Another observation is that the performance of the multiplayer NN is inferior to those of the proposed method and even SVM. The underlying reasons could be as follows. (1) The amount of RSS measurements collected for the experiment may not be sufficient for the training of the multilayer NN to converge to a local optimum with good generalization capability. (2). The hierarchical nature of the indoor localization problem is not explored by the multilayer NN but it is explicitly accounted for in the development of the proposed method.

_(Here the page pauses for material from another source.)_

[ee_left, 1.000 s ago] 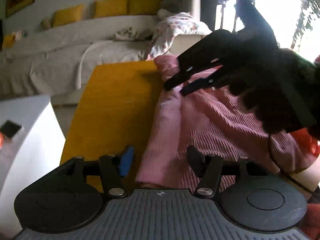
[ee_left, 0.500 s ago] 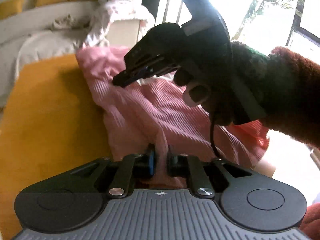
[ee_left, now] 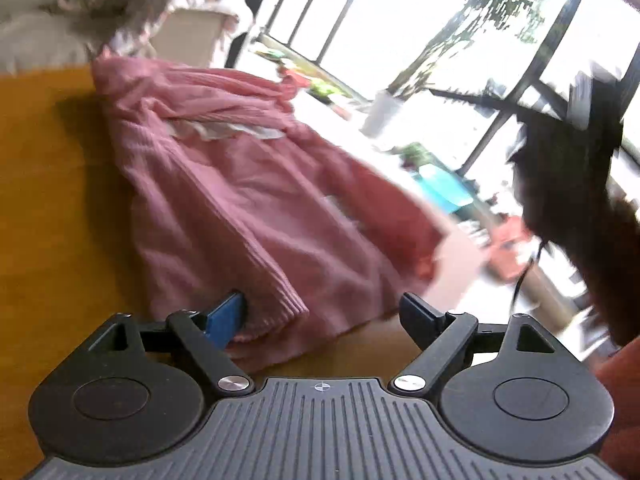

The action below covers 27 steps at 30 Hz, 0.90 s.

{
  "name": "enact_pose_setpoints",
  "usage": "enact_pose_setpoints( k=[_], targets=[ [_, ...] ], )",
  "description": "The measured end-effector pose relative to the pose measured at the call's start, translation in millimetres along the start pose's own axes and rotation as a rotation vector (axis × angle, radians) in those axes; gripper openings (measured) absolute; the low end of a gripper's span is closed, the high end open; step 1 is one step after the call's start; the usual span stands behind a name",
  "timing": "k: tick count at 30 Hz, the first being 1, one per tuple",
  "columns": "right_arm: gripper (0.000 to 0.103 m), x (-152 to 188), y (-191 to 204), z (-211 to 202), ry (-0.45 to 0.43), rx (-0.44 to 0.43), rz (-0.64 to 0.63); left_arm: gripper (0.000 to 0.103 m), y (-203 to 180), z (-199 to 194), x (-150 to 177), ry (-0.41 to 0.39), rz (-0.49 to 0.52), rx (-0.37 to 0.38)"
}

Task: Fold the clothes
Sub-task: 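Grasp the fabric edge with the right gripper, fold it and release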

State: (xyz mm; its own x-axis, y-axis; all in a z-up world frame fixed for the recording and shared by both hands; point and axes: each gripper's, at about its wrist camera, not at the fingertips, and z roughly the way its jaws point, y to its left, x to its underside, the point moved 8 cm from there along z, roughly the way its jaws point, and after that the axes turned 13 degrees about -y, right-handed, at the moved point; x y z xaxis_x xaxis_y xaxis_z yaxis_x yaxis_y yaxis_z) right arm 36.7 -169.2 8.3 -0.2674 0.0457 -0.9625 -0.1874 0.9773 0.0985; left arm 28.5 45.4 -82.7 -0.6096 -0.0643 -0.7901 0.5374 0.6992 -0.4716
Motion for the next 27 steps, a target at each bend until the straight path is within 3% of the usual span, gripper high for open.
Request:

Increasing the volume of the training dataset could be useful to obtain a multilayer NN with significantly enhanced performance and this would be subject to future measurement campaign and experiments.

It is worth mentioning that the zone classification error rate of the FCM-based method is the lowest among the considered techniques (see Table 1), but its positioning performance is not the best. This is because (1) it generates regions with large overlap and this improves the accuracy of zone classification, but also makes the zone classification result unable to provide sufficient information for the following position determination; and (2) FCM still uses the mean values of the RSS measurements to characterize each RP, so it fails to explore the high-order statistical information in the raw data.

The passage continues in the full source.